Ask the Doctor.. AI Robots Failed to Diagnose 80% of Diseases
Variety

Ask the Doctor.. AI Robots Failed to Diagnose 80% of Diseases

SadaNews - As people around the world increasingly rely on AI-powered chatbots, a new study has revealed that "there's no escaping the doctor." It shows that these chatbots made mistakes in over 80% of medical cases in their early stages.

A new study published yesterday in Jama Network Open highlighted the risks of relying on these robots as digital doctors, showing that they struggle to suggest a range of possible diagnoses when patient data is limited, often narrowing down their options too quickly to arrive at just one answer.

The results also indicated that chatbots can identify likely cases when the condition is fully and clearly specified, but their reliability declines in early or more ambiguous stages.

Risks of Relying on Technology

The results underscored the risks associated with relying solely on technology to identify health problems, particularly in cases where the data entered by users is vague or fragmented.

Aria Rao, the principal author of the study and a researcher at the "Mass General Brigham" health care system based in Massachusetts, stated: these models are excellent for naming the final diagnosis when the data is complete, but they face difficulties at the outset when little information is available, according to the Financial Times.

The study tested AI models using 29 hypothetical clinical cases based on a medical reference.

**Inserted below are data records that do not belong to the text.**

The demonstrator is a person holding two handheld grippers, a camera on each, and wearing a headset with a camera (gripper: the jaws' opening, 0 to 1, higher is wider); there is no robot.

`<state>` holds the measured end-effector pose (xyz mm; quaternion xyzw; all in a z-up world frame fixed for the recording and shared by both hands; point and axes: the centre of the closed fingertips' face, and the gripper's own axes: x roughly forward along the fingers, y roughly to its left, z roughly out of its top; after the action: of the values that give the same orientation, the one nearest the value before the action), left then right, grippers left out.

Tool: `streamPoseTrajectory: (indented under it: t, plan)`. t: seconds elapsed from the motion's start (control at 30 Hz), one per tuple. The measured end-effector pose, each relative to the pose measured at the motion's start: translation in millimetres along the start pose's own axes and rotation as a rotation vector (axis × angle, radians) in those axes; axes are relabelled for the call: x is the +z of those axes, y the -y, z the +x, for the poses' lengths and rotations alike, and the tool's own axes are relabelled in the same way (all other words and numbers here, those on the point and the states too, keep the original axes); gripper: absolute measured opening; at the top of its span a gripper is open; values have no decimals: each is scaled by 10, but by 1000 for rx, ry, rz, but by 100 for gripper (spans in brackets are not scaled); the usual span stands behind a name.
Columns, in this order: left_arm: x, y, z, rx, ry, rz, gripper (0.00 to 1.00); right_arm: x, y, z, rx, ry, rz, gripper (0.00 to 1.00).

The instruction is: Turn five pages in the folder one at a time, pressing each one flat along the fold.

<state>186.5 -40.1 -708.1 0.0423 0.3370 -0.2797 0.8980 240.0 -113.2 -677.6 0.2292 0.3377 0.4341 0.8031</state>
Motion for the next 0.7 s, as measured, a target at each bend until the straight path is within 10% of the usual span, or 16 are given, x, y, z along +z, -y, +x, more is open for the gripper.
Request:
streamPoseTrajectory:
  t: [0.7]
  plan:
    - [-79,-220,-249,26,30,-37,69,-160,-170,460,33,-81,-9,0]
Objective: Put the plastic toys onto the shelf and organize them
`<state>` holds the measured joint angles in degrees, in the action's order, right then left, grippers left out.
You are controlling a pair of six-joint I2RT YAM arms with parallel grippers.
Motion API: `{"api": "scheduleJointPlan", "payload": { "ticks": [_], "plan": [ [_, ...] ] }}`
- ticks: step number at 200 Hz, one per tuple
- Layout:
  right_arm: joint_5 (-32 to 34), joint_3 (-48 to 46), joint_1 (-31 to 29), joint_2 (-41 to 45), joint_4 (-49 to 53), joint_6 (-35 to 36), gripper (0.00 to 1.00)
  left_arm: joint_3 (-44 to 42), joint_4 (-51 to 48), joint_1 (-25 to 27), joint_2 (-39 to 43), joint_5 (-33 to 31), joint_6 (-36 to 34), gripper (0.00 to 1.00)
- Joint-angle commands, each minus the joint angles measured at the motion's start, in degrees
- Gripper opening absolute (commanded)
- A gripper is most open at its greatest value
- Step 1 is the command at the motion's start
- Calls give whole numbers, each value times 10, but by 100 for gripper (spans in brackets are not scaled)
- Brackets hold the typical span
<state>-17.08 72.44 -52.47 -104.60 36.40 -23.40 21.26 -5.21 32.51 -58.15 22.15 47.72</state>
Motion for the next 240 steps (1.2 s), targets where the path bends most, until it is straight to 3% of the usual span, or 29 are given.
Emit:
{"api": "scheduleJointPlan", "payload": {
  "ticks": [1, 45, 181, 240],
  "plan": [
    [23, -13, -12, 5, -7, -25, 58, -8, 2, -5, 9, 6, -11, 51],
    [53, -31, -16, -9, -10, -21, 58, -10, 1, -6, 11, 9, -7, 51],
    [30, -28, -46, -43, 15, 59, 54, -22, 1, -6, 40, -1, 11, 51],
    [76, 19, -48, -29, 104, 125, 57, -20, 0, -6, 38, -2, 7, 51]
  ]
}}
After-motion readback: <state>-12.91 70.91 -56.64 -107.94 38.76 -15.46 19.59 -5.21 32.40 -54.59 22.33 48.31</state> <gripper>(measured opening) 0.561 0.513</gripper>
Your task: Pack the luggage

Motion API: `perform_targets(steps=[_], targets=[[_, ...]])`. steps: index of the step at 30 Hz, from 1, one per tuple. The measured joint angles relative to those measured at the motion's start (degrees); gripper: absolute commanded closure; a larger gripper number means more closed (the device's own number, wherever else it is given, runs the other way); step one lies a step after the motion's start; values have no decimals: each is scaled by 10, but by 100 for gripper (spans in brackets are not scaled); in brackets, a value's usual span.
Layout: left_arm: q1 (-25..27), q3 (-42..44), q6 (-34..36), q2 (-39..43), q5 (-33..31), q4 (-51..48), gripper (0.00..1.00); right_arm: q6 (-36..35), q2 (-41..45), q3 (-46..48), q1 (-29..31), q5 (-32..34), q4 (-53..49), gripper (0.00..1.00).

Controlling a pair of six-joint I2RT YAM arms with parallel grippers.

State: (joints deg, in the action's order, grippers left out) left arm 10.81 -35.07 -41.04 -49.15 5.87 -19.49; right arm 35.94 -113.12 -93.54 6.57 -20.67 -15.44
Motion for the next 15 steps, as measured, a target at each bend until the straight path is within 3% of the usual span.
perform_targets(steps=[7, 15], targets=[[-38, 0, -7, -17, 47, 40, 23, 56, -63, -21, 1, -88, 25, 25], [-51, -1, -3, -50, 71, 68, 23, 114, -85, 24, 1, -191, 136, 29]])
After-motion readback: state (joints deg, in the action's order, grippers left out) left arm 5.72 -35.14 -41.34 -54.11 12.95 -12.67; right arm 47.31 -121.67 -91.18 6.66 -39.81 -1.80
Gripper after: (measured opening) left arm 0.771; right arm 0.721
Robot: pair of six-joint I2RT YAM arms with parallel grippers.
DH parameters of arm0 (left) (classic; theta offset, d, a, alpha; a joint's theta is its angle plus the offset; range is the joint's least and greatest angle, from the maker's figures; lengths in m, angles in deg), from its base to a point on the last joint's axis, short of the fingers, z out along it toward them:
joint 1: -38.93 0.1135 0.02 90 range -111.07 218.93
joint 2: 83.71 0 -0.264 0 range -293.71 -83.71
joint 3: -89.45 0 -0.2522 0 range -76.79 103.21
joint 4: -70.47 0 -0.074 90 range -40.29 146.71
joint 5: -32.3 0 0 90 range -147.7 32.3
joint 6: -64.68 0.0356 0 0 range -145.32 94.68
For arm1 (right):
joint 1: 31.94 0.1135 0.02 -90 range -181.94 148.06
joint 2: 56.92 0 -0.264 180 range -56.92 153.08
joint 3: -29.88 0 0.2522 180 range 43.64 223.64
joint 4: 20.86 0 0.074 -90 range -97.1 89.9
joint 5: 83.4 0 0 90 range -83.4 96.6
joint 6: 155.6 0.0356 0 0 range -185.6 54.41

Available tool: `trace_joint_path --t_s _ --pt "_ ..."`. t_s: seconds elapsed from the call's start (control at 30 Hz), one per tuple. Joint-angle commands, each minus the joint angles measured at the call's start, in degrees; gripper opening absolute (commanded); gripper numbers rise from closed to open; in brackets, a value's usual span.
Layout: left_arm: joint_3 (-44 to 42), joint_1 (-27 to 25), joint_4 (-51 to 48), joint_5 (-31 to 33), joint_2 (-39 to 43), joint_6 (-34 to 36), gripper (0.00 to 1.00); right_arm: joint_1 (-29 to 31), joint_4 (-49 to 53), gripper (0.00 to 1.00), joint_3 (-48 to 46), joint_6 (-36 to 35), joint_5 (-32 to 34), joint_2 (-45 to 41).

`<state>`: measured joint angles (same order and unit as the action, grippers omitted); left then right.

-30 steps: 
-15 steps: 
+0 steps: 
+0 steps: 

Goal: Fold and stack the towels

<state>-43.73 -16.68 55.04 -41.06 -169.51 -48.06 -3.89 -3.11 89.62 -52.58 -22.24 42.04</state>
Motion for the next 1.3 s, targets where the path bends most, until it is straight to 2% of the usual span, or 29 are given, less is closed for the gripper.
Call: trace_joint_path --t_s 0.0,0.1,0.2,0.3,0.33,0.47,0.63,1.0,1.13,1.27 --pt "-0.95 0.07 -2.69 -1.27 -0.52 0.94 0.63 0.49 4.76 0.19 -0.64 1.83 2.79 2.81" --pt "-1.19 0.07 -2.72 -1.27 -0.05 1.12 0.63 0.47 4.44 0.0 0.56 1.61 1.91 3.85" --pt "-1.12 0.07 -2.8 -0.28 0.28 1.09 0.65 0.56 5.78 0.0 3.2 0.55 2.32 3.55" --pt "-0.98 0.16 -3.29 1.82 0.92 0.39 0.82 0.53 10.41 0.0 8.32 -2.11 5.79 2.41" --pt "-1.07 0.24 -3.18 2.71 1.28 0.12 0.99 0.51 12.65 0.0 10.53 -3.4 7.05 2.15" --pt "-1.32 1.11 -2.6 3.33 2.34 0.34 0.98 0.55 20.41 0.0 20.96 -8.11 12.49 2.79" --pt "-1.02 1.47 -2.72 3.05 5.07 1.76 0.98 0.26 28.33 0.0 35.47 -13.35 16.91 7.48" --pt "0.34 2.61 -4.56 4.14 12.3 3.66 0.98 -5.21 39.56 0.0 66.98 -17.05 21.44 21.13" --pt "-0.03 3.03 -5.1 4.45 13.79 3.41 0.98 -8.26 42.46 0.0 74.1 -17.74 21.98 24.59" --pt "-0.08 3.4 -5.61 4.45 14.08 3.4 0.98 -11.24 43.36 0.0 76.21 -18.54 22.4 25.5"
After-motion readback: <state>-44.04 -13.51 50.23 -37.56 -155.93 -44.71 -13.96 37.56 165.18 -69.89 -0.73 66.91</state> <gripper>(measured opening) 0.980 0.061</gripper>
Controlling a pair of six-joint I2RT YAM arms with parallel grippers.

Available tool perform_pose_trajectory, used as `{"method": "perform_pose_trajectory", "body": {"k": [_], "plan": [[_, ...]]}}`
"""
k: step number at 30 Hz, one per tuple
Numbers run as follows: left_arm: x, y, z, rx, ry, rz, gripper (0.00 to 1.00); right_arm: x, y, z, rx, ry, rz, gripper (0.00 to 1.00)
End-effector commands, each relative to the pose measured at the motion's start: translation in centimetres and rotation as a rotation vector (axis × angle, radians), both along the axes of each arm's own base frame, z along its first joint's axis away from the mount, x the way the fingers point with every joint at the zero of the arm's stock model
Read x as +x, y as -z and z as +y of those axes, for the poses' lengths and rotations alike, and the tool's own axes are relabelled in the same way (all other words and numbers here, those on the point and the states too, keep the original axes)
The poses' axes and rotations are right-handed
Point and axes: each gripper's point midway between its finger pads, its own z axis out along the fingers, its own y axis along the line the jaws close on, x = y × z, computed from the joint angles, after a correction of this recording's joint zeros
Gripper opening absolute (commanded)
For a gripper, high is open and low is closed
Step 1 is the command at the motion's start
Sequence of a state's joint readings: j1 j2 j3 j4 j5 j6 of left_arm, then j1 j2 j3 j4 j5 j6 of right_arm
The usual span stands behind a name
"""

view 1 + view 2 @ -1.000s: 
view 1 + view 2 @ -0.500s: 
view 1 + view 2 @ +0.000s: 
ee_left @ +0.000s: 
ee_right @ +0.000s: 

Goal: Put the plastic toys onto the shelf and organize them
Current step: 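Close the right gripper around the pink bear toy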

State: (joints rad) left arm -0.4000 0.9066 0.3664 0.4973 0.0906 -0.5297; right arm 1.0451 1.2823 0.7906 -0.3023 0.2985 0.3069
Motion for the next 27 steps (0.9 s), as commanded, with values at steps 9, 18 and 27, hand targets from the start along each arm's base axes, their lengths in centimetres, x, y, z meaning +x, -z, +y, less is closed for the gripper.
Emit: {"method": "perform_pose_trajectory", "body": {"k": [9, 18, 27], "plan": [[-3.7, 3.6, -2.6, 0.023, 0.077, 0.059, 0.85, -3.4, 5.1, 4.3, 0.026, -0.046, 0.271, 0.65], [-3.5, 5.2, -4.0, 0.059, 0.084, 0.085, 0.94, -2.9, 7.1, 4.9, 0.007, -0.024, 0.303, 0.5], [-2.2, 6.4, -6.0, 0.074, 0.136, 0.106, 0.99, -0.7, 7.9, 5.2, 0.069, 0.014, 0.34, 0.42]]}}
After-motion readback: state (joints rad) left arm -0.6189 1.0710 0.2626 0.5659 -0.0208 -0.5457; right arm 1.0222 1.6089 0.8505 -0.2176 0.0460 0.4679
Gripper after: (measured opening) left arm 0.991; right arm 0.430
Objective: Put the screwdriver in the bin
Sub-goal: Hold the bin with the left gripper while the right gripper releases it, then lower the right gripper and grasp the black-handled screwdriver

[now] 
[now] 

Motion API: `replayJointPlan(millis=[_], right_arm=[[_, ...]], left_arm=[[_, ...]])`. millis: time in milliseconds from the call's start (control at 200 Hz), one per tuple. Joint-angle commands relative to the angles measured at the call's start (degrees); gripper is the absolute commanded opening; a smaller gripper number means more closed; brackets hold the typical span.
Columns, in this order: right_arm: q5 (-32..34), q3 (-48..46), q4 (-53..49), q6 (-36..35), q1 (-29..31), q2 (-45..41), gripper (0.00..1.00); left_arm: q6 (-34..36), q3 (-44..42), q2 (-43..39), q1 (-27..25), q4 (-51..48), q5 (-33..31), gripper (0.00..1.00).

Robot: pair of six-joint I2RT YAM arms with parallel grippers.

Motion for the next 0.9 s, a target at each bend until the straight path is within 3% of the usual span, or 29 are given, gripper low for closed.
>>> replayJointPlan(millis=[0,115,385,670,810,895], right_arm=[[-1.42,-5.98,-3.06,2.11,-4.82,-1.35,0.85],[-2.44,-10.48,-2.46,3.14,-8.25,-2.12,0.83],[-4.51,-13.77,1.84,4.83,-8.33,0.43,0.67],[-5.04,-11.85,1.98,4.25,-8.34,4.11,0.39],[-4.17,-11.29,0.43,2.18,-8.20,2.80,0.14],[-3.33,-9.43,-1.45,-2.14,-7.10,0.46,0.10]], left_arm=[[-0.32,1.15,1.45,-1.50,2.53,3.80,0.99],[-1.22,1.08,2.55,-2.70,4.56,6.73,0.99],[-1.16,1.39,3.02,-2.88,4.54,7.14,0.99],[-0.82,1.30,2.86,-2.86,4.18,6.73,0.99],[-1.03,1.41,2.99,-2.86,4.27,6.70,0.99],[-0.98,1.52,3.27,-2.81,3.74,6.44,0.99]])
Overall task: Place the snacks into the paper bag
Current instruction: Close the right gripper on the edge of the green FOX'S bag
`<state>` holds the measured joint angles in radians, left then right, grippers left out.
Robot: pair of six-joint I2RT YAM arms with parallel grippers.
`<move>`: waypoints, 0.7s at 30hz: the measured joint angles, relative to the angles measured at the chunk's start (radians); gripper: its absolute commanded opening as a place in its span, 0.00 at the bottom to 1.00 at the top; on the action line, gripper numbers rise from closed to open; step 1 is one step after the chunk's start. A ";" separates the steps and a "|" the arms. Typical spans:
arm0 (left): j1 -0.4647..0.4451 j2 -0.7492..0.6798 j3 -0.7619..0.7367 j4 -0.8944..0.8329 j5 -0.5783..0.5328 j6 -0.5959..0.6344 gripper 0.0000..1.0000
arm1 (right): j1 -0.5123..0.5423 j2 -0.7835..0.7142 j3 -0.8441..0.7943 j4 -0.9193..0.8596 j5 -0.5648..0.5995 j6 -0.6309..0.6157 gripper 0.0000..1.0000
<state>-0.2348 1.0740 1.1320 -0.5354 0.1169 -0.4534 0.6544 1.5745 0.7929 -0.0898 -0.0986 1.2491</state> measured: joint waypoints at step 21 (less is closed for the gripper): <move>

The experiment involved the progressive disclosure of data step by step, including the current medical history, clinical examination results, and laboratory test results. Researchers asked the robot models diagnostic questions and measured failure rates, defined as the percentage of questions that were not answered correctly and completely.

Researchers also evaluated 21 models of chatbot robots, including leading models developed by OpenAI, Anthropic, Google, xAI, and DeepSeek.

However, they found that the diagnostic failure rates exceeded 80% across all models when asked to perform what is known as differential diagnosis, that is, when complete patient information is not available.

Failure rates dropped to below 40% when moving to the final diagnosis with more complete data, where the best models surpassed 90% accuracy.

Anthropic previously confirmed that its "Claude" model is trained to direct individuals posing medical questions to specialists.

For its part, Google explained that its "Gemini" model is designed to do the same, with built-in reminders in the application to encourage users to double-check information.

Furthermore, OpenAI's usage policy states that its services should not be used to provide medical advice requiring professional licensing without involving appropriately qualified specialists.